Auf die Nacht vertrauen

Wünsch dir was vom Universum: In den Raunächten in Brandenburg

  • Martin Höfig
  • Lesedauer: 3 Min.

Der Schriftsteller und Philosoph Aldous Huxley sagte einst, die größte Sünde gegen den menschlichen Verstand sei es, Dinge zu glauben, für die es keine Beweise gibt. Doch wofür gibt es schon noch Beweise im fortgeschrittenen kapitalistischen Lügengeflecht? Die Raunächte in Brandenburg sind auf jeden Fall toll. Da es wenig künstliches Licht gibt, ist es nachts so stockfinster, dass statt des Sehens die anderen Sinne in gesteigerte Bereitschaft treten. Und da der Blick im Außen nicht mehr viel findet, wendet er sich interessiert nach innen.

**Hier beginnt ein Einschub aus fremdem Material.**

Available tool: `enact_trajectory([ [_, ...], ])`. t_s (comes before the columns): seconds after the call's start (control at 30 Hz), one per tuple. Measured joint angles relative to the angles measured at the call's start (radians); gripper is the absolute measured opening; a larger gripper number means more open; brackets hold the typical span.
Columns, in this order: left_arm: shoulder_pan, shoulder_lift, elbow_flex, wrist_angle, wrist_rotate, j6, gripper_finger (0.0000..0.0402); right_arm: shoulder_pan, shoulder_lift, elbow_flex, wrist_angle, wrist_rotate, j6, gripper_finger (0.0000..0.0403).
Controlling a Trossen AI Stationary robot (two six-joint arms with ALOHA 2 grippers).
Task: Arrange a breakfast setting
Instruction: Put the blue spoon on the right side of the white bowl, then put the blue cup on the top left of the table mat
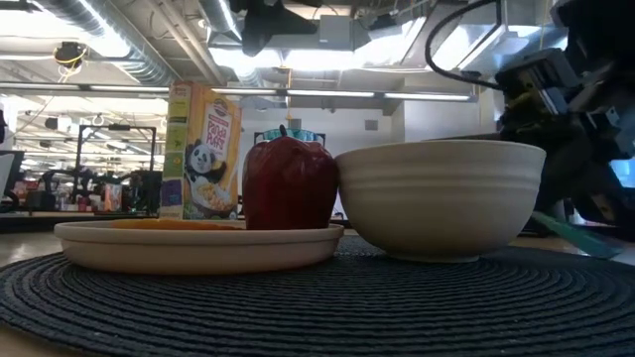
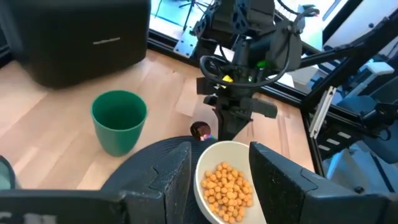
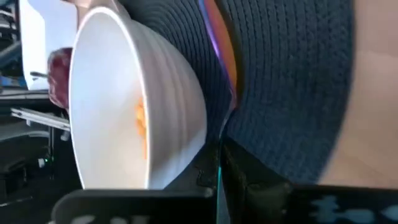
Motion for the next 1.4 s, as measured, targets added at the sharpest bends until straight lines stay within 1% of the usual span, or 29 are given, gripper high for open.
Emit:
enact_trajectory([
  [0.17, 0.018, 0.0, 0.0, 0.002, 0.02, 0.0, 0.0157, -0.006, 0.03, 0.0, -0.002, 0.011, 0.021, 0.0001],
  [0.27, 0.023, 0.0, 0.0, 0.002, 0.024, 0.0, 0.0157, -0.009, 0.043, 0.0, -0.003, 0.002, 0.023, 0.001],
  [0.4, 0.023, 0.0, 0.0, 0.002, 0.025, 0.0, 0.0157, -0.009, 0.05, -0.001, -0.007, 0.0, 0.023, 0.0031],
  [0.57, 0.023, 0.0, 0.0, 0.0, 0.026, 0.0, 0.0157, -0.009, 0.05, 0.0, -0.005, 0.005, 0.025, 0.0071],
  [0.67, 0.023, 0.0, 0.0, -0.003, 0.026, 0.0, 0.0157, -0.007, 0.045, 0.0, -0.008, 0.034, 0.057, 0.0094],
  [0.77, 0.023, 0.0, 0.0, -0.011, 0.026, 0.0, 0.0157, -0.007, 0.021, 0.0, -0.007, 0.078, 0.07, 0.0108],
  [0.97, 0.04, 0.0, 0.0, -0.048, 0.028, 0.002, 0.0157, -0.006, -0.072, 0.0, -0.034, 0.163, 0.076, 0.0109],
  [1.1, 0.101, 0.0, 0.0, -0.111, 0.03, 0.05, 0.0157, -0.006, -0.16, 0.042, -0.179, 0.224, 0.074, 0.0103],
  [1.23, 0.185, 0.001, 0.0, -0.136, 0.123, 0.161, 0.0157, -0.007, -0.247, 0.123, -0.394, 0.272, 0.014, 0.0101],
  [1.3, 0.215, 0.001, 0.0, -0.151, 0.155, 0.234, 0.0157, -0.007, -0.281, 0.177, -0.511, 0.29, -0.029, 0.0101],
  [1.4, 0.243, 0.016, 0.0, -0.186, 0.159, 0.386, 0.0157, -0.009, -0.316, 0.253, -0.681, 0.323, -0.069, 0.0101],
])
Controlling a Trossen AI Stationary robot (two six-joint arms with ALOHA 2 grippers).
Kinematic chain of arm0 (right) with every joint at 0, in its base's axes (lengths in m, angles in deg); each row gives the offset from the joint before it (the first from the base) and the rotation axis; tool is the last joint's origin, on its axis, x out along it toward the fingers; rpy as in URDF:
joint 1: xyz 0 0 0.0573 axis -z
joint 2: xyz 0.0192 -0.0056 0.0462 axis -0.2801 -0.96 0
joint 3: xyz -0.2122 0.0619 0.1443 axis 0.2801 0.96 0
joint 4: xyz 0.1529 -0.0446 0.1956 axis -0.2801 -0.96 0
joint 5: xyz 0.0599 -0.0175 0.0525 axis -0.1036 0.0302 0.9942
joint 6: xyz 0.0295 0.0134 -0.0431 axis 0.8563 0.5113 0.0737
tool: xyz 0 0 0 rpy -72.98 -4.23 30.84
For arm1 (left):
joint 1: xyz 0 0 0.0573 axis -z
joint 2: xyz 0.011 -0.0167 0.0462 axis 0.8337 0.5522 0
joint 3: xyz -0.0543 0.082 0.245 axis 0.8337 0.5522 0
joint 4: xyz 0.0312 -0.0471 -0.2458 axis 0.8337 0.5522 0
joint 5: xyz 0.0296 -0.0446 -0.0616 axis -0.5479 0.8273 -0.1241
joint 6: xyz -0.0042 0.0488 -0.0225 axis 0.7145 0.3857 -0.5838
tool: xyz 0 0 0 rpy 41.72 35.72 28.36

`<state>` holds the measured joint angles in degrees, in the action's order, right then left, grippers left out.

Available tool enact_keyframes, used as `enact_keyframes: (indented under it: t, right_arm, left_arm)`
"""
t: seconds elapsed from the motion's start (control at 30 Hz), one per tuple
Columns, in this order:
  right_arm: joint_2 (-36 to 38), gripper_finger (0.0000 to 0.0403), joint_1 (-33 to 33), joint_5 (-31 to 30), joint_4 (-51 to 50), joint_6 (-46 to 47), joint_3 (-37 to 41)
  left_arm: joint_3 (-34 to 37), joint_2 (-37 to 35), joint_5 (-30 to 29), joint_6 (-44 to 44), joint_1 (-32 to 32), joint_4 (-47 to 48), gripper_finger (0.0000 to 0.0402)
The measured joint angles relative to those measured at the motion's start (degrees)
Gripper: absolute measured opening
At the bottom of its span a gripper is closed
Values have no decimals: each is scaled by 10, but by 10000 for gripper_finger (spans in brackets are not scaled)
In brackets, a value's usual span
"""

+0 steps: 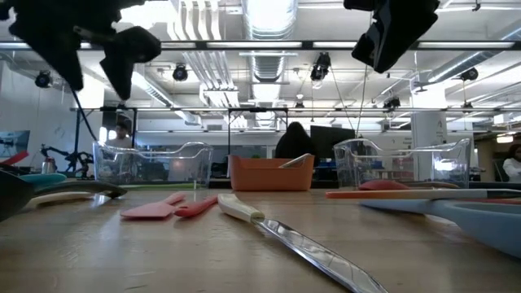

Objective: Pick & Place Kitchen Items
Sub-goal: Put the blue spatula into the left transparent bin

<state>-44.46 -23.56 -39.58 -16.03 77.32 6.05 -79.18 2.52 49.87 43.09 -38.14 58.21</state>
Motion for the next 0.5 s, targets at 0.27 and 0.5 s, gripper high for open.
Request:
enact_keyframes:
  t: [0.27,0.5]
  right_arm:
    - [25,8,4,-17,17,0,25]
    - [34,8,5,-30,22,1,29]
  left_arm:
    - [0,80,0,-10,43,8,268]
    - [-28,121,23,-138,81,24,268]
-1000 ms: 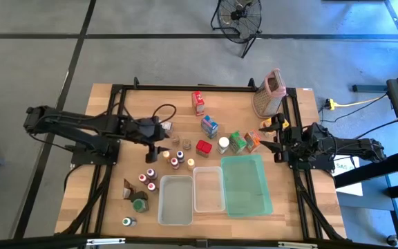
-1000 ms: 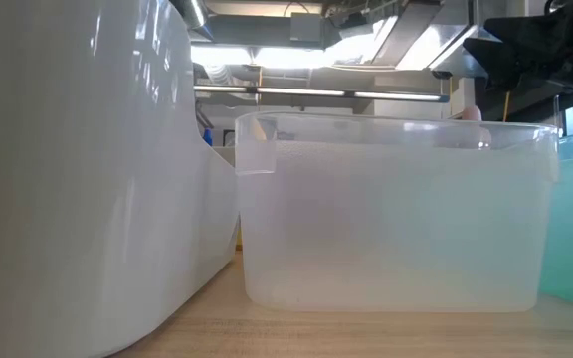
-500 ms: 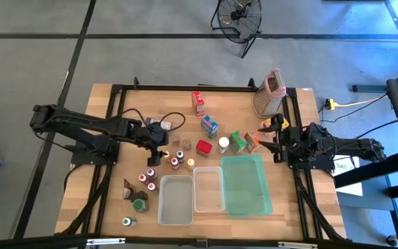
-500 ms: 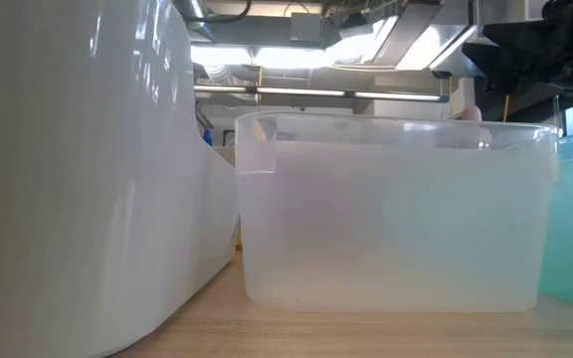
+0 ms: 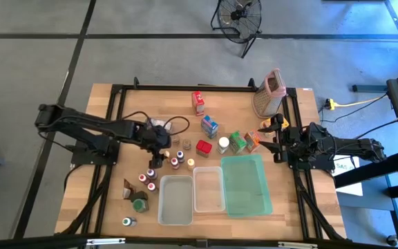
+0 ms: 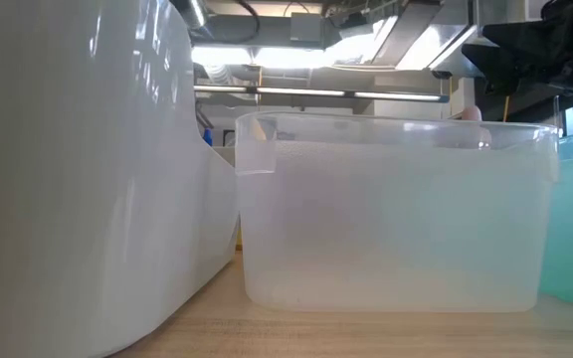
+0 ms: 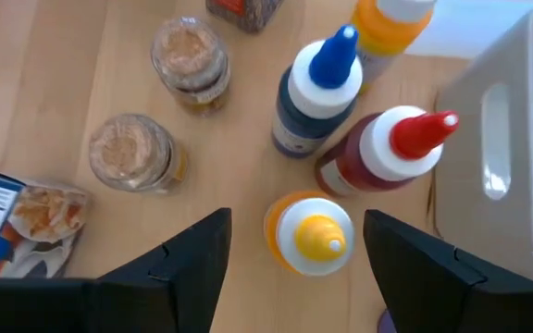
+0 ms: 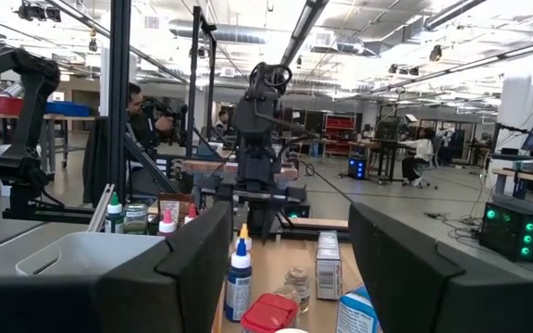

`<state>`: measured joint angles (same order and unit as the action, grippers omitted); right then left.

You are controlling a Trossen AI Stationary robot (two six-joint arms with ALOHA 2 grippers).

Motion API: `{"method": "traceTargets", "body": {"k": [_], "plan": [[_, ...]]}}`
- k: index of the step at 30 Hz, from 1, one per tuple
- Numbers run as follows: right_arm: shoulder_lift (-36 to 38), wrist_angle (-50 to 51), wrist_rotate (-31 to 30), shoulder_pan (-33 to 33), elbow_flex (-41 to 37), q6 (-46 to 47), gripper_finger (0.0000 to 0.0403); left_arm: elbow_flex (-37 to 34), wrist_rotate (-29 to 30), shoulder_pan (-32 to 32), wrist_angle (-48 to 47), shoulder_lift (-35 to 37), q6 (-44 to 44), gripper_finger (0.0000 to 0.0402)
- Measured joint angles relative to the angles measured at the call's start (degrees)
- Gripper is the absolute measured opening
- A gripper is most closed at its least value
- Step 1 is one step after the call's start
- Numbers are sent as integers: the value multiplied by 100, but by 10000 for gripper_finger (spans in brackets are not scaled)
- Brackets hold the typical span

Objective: Pick & Place Kitchen Items
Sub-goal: Put the yellow food coloring bottle into the gray bin

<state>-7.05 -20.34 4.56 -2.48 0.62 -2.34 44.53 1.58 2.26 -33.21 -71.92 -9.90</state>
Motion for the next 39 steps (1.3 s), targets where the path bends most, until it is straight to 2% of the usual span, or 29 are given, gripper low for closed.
{"method": "traceTargets", "body": {"k": [14,28,39], "plan": [[0,0,5,-2,-2,-1,222,0,-9,0,14,-553,-156,239],[0,-2,11,-2,-2,-1,222,0,-20,0,19,-590,-194,151],[0,0,9,-1,-2,-1,222,2,73,-1,-116,-557,-185,147]]}}
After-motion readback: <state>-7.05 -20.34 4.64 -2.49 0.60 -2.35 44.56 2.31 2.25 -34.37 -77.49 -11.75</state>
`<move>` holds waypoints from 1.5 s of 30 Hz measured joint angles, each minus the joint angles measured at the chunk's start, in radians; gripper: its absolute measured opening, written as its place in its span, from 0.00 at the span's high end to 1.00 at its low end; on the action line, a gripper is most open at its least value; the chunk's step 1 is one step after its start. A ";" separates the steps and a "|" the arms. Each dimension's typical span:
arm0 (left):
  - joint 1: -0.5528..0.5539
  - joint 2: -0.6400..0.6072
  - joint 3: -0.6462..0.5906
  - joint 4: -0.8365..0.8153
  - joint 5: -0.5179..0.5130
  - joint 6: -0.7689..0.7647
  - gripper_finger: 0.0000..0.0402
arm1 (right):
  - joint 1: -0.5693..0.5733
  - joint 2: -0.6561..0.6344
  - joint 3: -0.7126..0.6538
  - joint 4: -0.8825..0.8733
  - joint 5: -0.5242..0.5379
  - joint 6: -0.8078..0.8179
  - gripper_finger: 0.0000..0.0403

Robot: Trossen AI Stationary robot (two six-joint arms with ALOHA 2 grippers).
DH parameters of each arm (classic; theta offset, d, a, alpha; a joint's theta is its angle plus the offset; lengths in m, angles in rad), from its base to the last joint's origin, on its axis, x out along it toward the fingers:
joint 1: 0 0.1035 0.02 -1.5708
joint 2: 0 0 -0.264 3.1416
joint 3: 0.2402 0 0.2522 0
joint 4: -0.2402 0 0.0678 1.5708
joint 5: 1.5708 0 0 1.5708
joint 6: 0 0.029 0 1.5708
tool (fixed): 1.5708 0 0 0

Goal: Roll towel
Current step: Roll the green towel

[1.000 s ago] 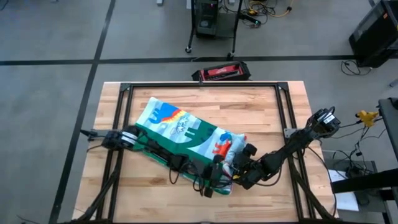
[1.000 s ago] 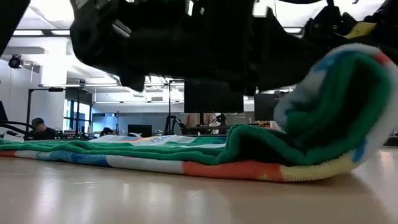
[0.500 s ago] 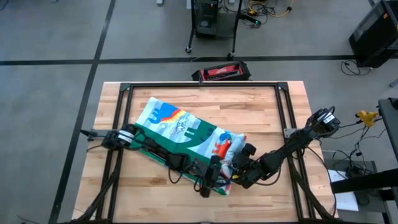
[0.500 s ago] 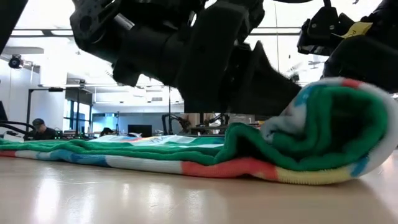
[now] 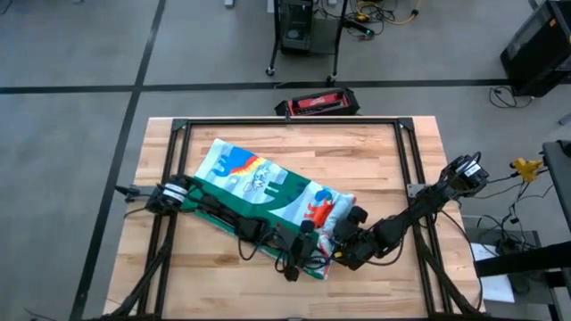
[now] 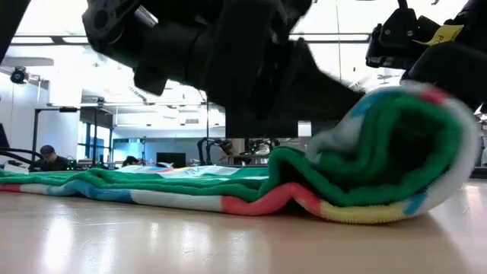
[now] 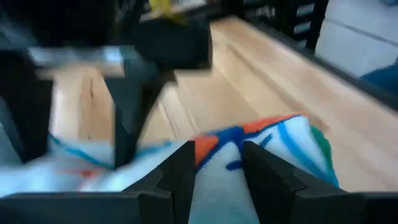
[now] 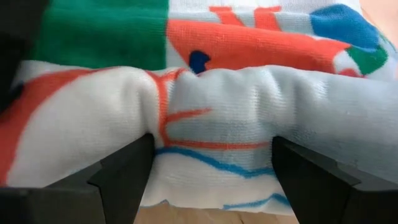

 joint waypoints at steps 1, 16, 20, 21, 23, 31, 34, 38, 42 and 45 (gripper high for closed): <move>0.000 -0.001 0.000 0.017 0.004 0.002 0.70 | 0.000 0.000 0.000 0.000 -0.001 0.000 0.23; 0.005 0.151 0.123 0.109 0.226 -0.093 0.70 | 0.000 0.000 0.000 0.002 -0.015 0.014 0.24; 0.007 0.117 0.131 -0.020 0.191 -0.059 0.70 | 0.002 0.000 0.000 0.002 -0.018 0.016 0.25; 0.007 0.107 0.130 -0.034 0.186 -0.051 0.70 | 0.002 0.000 0.000 0.002 -0.018 0.016 0.25; 0.007 0.080 0.124 -0.079 0.167 -0.034 0.70 | 0.002 0.000 0.000 0.003 -0.019 0.016 0.26; 0.007 0.036 0.085 -0.179 0.053 0.001 0.70 | 0.005 0.000 -0.002 0.003 -0.020 0.008 0.25; 0.007 0.013 0.057 -0.202 0.027 -0.001 0.70 | 0.008 0.001 -0.002 0.003 -0.020 0.008 0.25; 0.009 -0.036 0.027 -0.246 0.015 -0.019 0.70 | 0.009 0.001 -0.002 0.004 -0.021 0.009 0.26; -0.002 -0.088 -0.001 -0.252 -0.018 -0.020 0.70 | 0.009 0.001 -0.002 0.003 -0.025 0.008 0.27; -0.011 -0.112 -0.026 -0.249 -0.067 -0.020 0.70 | 0.009 0.001 -0.004 0.004 -0.025 0.008 0.26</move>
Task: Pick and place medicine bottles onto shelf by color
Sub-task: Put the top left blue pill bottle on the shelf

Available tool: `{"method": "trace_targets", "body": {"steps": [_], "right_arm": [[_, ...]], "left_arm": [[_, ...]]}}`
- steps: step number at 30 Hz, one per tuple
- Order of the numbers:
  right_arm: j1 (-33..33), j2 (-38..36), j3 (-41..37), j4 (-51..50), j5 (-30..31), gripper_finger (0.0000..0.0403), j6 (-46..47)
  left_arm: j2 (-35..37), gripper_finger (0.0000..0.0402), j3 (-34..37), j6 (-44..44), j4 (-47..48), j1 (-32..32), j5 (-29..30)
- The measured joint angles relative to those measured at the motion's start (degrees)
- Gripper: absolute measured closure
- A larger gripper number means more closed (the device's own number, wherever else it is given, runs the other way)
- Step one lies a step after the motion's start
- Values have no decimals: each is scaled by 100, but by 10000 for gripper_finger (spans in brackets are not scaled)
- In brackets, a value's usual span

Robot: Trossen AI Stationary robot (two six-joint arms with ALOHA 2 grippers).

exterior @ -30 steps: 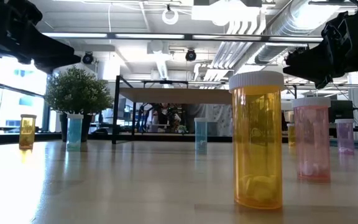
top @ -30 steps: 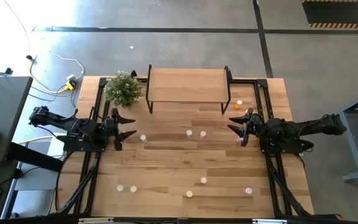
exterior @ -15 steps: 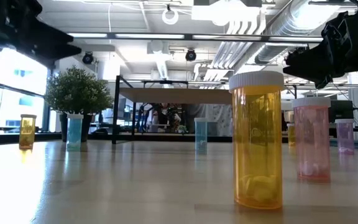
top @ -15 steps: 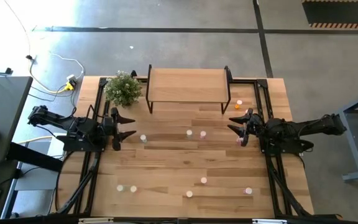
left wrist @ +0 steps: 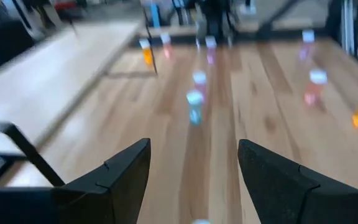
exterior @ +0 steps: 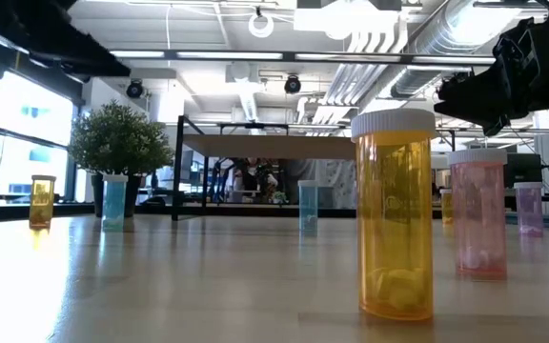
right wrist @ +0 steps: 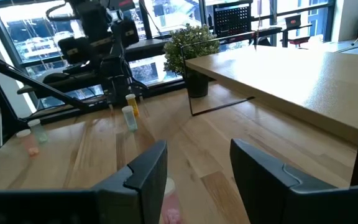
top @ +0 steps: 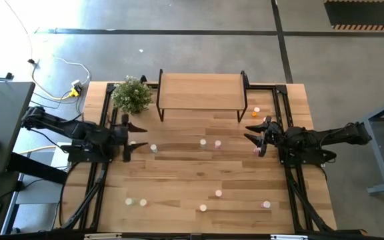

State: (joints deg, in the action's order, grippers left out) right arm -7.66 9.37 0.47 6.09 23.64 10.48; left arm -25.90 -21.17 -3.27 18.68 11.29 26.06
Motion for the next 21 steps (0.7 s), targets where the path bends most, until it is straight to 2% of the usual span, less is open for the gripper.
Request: {"method": "trace_targets", "body": {"steps": [8,21], "right_arm": [[0,0,0,-7,-1,235,0],[0,-1,-1,-34,-1,235,0]], "left_arm": [[-923,167,0,-157,133,2,-52],[-1963,167,0,-652,128,-2,-139]]}}
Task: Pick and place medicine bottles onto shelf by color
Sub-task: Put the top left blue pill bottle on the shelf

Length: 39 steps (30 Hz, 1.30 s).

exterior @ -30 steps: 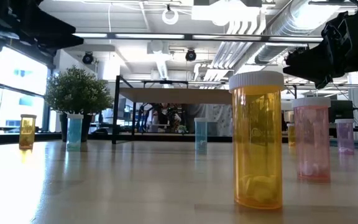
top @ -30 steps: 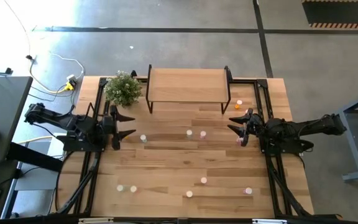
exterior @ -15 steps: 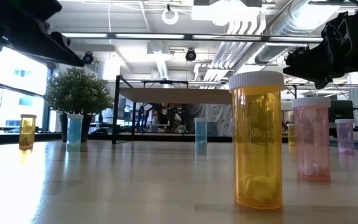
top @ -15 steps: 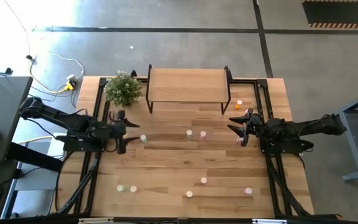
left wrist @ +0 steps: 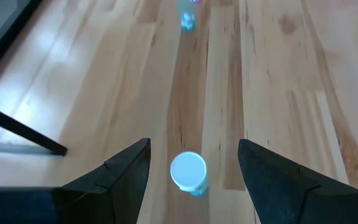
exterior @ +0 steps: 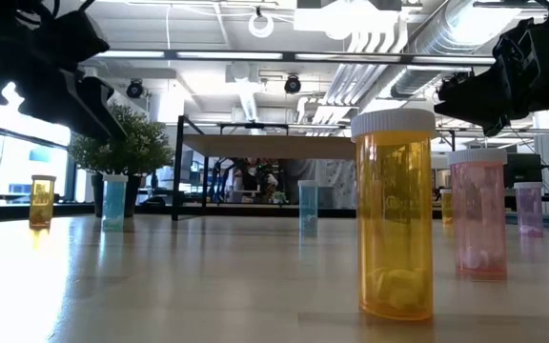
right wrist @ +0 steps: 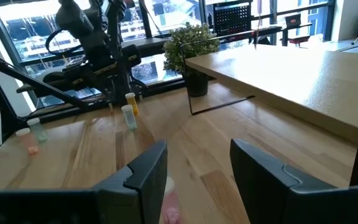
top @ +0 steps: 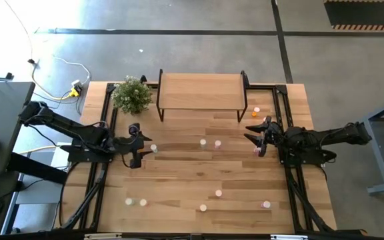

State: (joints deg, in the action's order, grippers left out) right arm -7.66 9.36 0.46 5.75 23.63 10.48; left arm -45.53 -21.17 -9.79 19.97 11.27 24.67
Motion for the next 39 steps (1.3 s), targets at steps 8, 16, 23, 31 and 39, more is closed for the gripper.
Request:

Es ist schon fast ein Ritual geworden, dass ich um den Jahreswechsel Freunde im Brandenburgischen besuche. Sie wohnen dort in einem Dorf, nach dem in Richtung Osten nur noch die Oder und dann Polen kommen. Sie weihten mich vor ein paar Jahren in die Raunächte ein – diese zwölf Nächte zwischen den Jahren, meistens vom 25. Dezember bis zum 6. Januar, manchmal aber auch zwischen dem Thomastag, also dem 21. Dezember, und dem Neujahrstag.

Nach altem europäischen Brauch zogen sich am Ende dieser Zeitspanne die stürmischen Mächte der Mittwinterzeit zurück, die übernatürlichen Jäger, auf »wilder Jagd« am Himmel, begaben sich am Ende der Raunächte zur Ruhe.

Seinen Ursprung hat der Brauch vermutlich in der Zeitrechnung nach einem Mondjahr. Ein Jahr aus zwölf Mondmonaten umfasst nur 354 Tage. Wie in allen einfachen Mondkalendern – also solchen, die keine ganzen Mondmonate in mehrjährigem Rhythmus als Schaltmonate einschieben, um mit dem Sonnenjahr in Übereinstimmung zu bleiben – werden die im Vergleich zu den 365 Tagen des Sonnenjahres fehlenden elf Tage und dementsprechend zwölf Nächte als »tote Tage« eingeschoben. Sie sind damit »außerhalb der Zeit«, wodurch die Gesetze der Natur außer Kraft gesetzt sind und die Grenzen zu anderen Welten fallen – zumindest wenn man das so betrachten möchte.

Gerade nach grenzüberschreitenden Berliner Dezembernächten, die durch Glühwein- und sonstige Exzesse auf ihre Weise rau sein können, bieten die Raunächte eine Gelegenheit, der vorherrschenden Kälte anders zu begegnen als im Rausch. Überhaupt sind sie eine Möglichkeit, mal in Ruhe seinen eigenen Geistern gegenüberzutreten, wofür in der alltäglichen Tretmühle der kapitalistisch durchgetakteten Jahrestage immer weniger Raum bleibt.

So sitzen wir unweit der Oder ruhig beieinander und vertrauen unsere Wünsche den Nächten an. Jede Nacht ist anders, und so sollen auch unsere Träume in jeder der zwölf Nächte eine andere Bedeutung haben, und zwar als eine Art Orakel für die zwölf Monate des kommenden Jahres. So will es der Brauch hier im Osten Brandenburgs, und die Freunde fahren darauf ab.

»Eigentlich jedes Jahr kommt verlässlich um den 20.12. herum Wind auf und auch Nebel und andere Wetterphänomene, und es wird milder. So war es auch dieses Jahr, das ist wirklich spannend«, erzählt eine ortsansässige Freundin. Sie verfalle dann quasi intuitiv in diesen Rückschau- und Vorausblickmodus. Mit ihrem Mann und den zwei Kindern schreibe sie an jedem Abend einen Wunsch fürs nächste Jahr auf, die dann – bis auf einen – zu Silvester feierlich verbrannt werden. Um den übrig gebliebenen Wunsch muss man sich selber kümmern; um die elf verbrannten kümmert sich das Universum.

Die Raunächte bieten zumindest die Illusion, dass die eigenen Wünsche wieder einen Wert haben. Die fremdbestimmte Welt, in der wir sonst leben, kann so für elf Tage und zwölf Nächte etwas zurückgedrängt werden.